* Your goal:
Your answer is the lines below, exactly, from the one that contains "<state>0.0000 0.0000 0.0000" through the one that contains "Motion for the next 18", both included.

[Extracted data entries]
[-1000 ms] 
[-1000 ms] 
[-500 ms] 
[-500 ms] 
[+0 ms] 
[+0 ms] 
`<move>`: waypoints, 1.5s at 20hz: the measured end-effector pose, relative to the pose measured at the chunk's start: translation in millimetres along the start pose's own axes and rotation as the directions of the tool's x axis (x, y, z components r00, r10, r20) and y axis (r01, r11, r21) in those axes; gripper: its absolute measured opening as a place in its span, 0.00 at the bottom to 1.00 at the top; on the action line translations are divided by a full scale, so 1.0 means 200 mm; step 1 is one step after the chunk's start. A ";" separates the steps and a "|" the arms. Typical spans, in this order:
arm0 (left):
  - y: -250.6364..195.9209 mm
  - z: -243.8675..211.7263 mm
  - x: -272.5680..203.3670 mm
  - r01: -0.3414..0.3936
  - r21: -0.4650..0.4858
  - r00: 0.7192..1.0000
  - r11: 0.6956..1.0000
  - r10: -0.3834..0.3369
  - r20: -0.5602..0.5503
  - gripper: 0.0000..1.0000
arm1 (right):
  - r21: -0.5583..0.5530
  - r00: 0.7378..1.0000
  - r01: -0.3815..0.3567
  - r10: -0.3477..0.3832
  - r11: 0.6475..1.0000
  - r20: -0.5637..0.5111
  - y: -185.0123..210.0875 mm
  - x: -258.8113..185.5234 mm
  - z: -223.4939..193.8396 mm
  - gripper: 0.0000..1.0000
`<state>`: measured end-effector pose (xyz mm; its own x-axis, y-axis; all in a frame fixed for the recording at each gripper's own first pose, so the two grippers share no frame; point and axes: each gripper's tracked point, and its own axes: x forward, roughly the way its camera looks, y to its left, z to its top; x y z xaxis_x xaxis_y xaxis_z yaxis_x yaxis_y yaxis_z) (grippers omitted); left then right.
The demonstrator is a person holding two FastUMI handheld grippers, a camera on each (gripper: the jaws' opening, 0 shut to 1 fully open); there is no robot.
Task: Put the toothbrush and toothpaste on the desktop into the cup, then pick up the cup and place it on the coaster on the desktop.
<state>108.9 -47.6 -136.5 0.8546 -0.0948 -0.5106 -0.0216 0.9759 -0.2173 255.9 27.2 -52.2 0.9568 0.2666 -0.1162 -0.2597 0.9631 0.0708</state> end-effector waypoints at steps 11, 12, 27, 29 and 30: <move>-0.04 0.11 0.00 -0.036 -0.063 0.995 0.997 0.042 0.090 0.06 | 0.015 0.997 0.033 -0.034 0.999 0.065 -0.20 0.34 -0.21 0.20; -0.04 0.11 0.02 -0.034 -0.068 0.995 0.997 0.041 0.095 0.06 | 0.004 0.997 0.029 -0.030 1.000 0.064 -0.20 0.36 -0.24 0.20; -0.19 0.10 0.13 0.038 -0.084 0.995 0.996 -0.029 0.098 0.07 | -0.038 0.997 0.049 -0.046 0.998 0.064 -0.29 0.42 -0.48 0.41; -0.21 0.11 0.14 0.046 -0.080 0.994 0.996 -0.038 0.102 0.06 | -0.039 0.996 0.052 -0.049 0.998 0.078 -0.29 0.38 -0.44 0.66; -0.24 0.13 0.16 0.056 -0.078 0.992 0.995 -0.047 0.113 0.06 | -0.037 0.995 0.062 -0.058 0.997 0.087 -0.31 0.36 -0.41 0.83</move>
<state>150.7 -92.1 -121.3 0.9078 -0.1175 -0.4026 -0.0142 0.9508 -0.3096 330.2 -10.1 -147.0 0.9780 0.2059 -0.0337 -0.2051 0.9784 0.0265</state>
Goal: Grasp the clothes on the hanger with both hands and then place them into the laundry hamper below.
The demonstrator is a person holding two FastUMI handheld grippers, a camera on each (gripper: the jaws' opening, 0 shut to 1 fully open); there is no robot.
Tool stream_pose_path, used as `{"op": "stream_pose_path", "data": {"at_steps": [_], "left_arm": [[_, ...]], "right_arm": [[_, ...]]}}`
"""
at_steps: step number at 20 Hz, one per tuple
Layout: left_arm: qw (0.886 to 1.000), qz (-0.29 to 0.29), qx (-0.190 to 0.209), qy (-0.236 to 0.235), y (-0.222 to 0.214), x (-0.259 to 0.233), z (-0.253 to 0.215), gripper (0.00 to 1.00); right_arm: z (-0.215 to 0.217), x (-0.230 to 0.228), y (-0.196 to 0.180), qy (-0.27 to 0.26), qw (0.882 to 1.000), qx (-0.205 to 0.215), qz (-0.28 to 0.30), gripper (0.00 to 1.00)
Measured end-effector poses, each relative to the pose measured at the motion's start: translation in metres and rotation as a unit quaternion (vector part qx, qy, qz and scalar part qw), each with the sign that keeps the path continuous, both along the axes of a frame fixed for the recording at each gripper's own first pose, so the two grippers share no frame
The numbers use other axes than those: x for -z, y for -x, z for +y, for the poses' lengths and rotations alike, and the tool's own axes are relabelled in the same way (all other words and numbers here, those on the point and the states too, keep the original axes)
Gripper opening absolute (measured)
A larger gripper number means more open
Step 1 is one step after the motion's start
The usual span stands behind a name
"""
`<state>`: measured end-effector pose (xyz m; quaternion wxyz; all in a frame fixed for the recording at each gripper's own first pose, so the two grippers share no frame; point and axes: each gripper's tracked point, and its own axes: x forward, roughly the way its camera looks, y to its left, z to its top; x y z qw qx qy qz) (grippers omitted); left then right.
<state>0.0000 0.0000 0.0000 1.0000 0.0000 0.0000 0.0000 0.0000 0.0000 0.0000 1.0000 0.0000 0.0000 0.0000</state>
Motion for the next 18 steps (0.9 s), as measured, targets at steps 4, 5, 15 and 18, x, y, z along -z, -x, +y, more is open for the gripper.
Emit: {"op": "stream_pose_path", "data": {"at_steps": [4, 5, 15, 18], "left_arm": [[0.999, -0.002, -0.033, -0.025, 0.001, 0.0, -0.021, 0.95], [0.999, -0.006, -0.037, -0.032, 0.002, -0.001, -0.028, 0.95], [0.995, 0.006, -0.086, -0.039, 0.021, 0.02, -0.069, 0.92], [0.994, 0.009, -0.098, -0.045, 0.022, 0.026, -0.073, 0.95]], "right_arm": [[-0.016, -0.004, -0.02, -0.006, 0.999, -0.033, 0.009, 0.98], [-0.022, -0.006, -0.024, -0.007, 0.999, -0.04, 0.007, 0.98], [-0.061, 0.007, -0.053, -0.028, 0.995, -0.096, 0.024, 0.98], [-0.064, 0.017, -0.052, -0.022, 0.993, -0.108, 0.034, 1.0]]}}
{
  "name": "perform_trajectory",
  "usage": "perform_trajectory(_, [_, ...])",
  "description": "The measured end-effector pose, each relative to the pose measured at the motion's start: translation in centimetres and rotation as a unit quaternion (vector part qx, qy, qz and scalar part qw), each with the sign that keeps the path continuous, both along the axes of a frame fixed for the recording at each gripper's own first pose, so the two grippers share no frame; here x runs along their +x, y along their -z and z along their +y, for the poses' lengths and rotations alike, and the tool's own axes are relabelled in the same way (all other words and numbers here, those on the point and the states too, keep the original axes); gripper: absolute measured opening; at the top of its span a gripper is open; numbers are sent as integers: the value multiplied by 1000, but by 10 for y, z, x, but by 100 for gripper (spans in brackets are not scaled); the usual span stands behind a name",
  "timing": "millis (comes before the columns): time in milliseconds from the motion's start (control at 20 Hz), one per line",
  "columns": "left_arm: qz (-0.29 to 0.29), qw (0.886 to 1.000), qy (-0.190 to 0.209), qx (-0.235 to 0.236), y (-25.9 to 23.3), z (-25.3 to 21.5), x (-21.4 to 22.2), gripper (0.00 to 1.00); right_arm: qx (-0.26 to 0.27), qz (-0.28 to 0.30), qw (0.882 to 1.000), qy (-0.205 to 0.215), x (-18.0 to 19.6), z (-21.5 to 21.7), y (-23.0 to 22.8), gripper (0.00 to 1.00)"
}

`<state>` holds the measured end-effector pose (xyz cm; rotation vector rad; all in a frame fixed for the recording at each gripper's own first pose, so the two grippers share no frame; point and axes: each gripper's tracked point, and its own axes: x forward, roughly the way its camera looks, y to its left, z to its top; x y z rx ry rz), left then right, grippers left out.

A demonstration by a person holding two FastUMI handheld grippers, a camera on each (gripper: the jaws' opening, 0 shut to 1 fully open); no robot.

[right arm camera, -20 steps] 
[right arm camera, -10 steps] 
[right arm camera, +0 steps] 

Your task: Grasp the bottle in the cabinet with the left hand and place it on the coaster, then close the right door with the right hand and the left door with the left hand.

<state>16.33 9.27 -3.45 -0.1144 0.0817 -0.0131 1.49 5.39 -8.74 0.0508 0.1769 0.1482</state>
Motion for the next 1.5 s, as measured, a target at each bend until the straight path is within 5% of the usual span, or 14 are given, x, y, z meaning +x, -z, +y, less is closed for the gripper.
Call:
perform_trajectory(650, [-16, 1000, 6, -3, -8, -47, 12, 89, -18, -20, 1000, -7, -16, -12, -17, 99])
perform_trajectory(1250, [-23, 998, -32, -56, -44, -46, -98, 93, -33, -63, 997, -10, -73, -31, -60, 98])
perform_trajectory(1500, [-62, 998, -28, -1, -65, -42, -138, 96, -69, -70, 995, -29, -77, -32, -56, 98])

* The answer:
<state>0.0000 0.0000 0.0000 1.0000 0.0000 0.0000 0.0000 0.0000 0.0000 0.0000 1.0000 0.0000 0.0000 0.0000</state>
Motion for the next 18 steps (0.9 s), as measured, targets at steps 4, 5, 15 and 18, x, y, z along -z, -x, +y, more is open for the gripper.

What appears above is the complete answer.